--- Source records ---
○ ○ ○ ○ ○
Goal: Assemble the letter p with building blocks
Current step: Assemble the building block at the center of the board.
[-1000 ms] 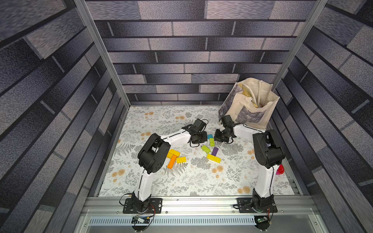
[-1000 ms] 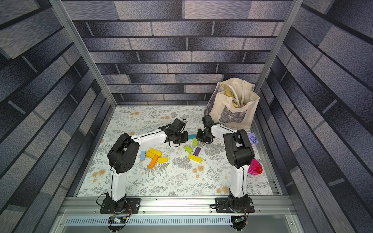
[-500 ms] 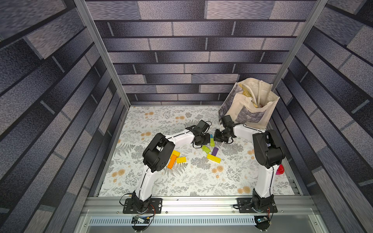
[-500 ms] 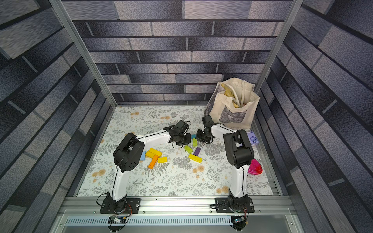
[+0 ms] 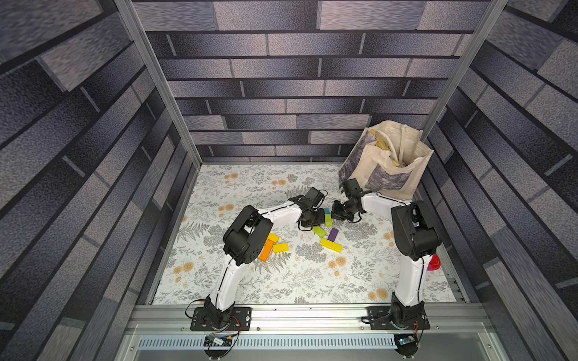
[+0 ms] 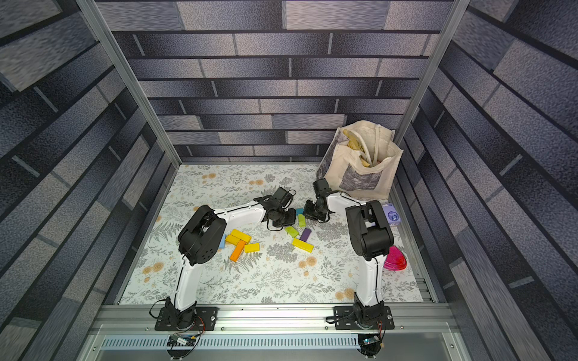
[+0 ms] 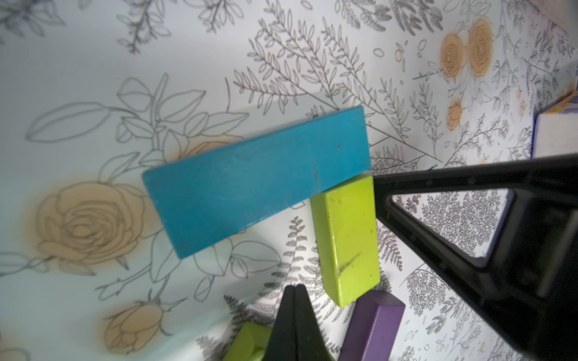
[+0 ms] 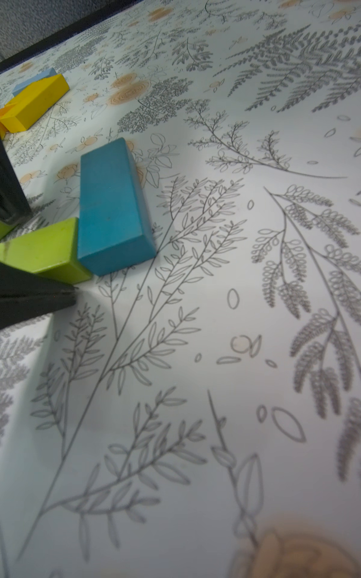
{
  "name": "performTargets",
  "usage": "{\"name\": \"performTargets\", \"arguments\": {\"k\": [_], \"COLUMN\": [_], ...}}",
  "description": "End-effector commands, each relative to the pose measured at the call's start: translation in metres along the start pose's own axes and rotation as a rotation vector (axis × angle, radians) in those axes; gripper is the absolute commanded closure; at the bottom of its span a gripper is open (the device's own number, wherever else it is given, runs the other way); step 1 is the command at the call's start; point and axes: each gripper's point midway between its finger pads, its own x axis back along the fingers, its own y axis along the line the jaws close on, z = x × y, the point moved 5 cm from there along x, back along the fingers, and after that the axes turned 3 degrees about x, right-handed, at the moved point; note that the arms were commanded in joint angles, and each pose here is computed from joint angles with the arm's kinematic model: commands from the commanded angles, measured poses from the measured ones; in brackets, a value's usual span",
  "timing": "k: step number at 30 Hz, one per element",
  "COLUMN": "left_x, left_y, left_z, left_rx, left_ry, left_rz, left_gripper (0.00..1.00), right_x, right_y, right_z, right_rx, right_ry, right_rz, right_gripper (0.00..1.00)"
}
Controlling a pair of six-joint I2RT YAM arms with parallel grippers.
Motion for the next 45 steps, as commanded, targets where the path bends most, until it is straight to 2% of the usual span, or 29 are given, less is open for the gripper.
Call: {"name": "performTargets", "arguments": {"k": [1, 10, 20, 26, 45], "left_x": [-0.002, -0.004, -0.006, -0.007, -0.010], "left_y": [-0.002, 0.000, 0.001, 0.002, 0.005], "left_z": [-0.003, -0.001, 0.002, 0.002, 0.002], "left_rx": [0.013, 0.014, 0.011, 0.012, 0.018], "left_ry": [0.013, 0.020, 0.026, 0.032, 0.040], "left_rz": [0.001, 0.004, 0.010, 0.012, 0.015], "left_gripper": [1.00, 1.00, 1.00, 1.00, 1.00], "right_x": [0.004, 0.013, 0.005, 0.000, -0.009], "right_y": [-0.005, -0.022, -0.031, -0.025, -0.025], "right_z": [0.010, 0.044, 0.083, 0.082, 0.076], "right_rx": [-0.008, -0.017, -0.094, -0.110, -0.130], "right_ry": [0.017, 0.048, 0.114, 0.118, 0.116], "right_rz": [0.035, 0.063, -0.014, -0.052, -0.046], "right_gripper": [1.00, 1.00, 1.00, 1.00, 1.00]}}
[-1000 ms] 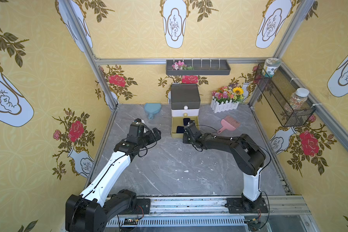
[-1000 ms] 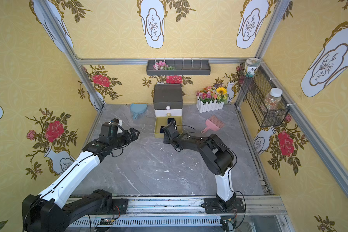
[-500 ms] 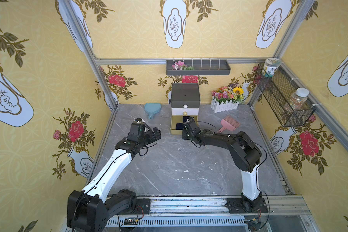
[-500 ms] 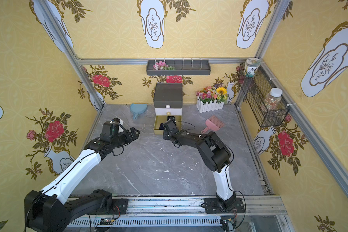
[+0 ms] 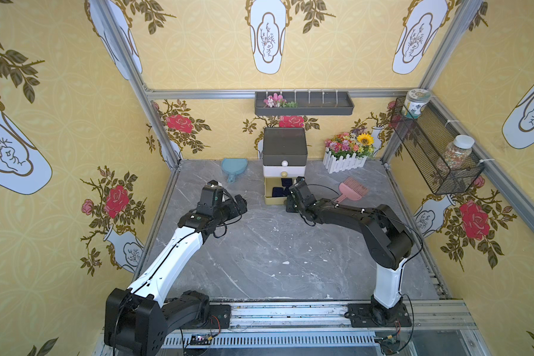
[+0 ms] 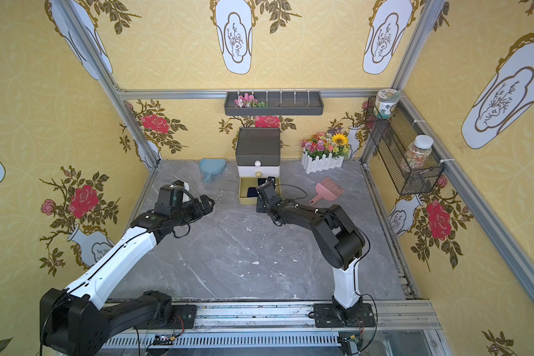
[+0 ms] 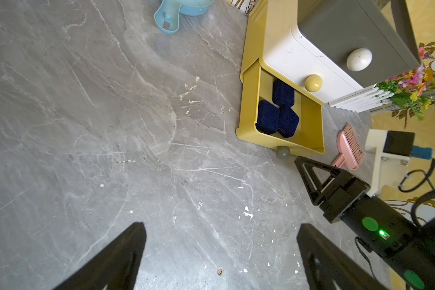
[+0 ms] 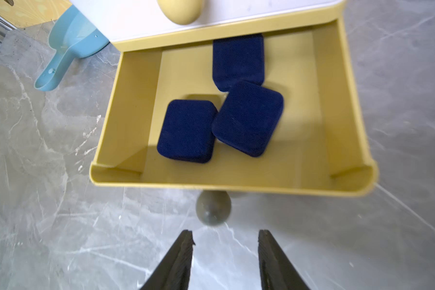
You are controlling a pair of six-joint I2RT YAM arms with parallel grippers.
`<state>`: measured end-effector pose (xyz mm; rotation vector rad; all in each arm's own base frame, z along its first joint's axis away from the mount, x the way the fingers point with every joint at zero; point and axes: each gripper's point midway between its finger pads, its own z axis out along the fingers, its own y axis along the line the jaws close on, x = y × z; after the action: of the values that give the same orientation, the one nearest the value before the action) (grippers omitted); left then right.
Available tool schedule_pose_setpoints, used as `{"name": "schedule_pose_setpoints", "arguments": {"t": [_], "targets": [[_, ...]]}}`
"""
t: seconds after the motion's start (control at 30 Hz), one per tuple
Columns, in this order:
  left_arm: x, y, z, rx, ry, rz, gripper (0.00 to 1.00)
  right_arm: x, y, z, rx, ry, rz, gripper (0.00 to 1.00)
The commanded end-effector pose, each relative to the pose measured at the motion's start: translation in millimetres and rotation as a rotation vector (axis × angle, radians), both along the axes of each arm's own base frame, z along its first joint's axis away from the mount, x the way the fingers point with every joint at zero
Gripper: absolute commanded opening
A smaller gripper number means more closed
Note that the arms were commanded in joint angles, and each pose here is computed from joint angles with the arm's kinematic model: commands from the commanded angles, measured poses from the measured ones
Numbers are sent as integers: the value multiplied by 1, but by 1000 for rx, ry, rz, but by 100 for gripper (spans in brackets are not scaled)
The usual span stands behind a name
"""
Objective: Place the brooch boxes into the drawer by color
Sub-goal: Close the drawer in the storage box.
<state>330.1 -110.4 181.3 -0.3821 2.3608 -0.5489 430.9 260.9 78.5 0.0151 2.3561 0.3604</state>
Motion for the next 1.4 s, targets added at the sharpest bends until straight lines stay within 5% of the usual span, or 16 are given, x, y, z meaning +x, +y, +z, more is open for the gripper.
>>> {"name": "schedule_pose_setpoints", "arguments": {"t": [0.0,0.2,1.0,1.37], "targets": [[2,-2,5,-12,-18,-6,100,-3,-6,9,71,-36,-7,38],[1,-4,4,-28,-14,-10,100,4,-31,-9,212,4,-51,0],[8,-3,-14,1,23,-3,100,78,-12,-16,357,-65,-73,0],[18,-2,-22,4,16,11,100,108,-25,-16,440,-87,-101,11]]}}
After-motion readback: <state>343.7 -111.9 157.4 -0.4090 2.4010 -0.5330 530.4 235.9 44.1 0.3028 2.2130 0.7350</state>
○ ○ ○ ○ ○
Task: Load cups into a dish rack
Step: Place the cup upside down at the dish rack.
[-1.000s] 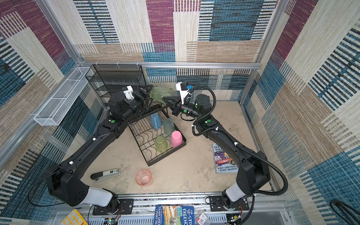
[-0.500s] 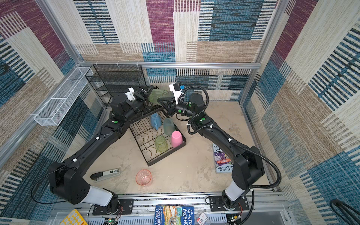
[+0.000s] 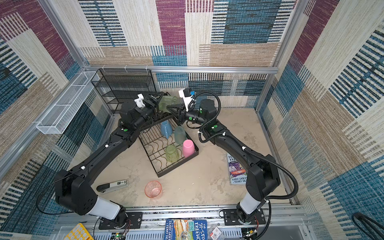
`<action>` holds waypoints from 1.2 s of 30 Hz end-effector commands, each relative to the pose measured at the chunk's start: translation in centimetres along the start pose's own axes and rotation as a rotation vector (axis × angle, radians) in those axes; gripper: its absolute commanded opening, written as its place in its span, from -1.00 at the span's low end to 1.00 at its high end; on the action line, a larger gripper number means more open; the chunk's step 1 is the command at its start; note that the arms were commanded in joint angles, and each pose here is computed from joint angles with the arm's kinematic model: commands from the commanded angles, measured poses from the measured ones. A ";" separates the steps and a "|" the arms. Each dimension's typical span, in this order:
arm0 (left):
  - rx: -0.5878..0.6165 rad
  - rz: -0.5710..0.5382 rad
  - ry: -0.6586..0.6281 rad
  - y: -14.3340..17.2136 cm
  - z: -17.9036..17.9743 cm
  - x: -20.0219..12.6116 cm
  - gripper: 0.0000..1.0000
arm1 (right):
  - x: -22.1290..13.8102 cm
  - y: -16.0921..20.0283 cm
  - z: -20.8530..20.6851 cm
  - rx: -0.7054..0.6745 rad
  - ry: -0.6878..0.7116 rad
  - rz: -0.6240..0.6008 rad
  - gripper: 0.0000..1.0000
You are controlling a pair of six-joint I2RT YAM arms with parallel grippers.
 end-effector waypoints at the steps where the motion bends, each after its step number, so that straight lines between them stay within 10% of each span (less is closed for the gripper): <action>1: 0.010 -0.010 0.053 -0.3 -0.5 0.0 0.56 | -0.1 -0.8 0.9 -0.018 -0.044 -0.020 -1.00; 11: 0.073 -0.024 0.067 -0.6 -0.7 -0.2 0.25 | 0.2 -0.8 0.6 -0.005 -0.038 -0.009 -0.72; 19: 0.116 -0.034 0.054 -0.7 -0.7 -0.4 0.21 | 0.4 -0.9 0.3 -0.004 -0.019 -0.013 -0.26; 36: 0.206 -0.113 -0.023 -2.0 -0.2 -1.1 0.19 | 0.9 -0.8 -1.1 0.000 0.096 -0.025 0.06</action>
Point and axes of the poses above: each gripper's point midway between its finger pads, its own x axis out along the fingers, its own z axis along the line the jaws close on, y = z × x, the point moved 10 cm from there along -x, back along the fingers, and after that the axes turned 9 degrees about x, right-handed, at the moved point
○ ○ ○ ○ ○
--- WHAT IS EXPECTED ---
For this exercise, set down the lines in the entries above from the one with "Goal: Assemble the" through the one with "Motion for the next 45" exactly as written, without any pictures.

--- RESPONSE FOR THIS EXERCISE ---
Goal: Assemble the letter p with building blocks
Current step: Assemble the building block at the center of the board.
[-1000 ms] 
[-1000 ms] 
[-500 ms] 
[-500 ms] 
[+0 ms] 
[+0 ms] 
[+0 ms] 
[+0 ms] 
{
  "name": "performTargets",
  "usage": "{\"name\": \"performTargets\", \"arguments\": {\"k\": [_], \"COLUMN\": [_], ...}}",
  "description": "End-effector commands, each relative to the pose measured at the call's start: translation in metres along the start pose's own axes and rotation as a rotation vector (axis × angle, radians) in those axes; gripper is the absolute commanded closure; at the bottom of its span a gripper is open (the device's own number, wherever else it is given, runs the other way); step 1 is the command at the call's start; point and axes: each gripper's point midway between its finger pads, its own x axis back along the fingers, its own y axis along the line the jaws close on, z = x × y, the point moved 5 cm from there along x, back along the fingers, and after that the axes turned 3 degrees about x, right-handed, at the moved point; note that the arms were commanded in joint angles, and each pose here is computed from joint angles with the arm's kinematic model: commands from the commanded angles, measured poses from the measured ones; in brackets, a value's usual span",
  "timing": "k: step number at 30 Hz, one per element",
  "COLUMN": "left_x, left_y, left_z, left_rx, left_ry, left_rz, left_gripper (0.00..1.00), right_x, right_y, right_z, right_rx, right_ry, right_rz, right_gripper (0.00..1.00)"
}
Controlling a pair of six-joint I2RT YAM arms with parallel grippers.
Motion for the next 45 steps, as commanded, targets where the path bends most, until it is straight to 2% of the usual span, or 29 are given, less is open for the gripper.

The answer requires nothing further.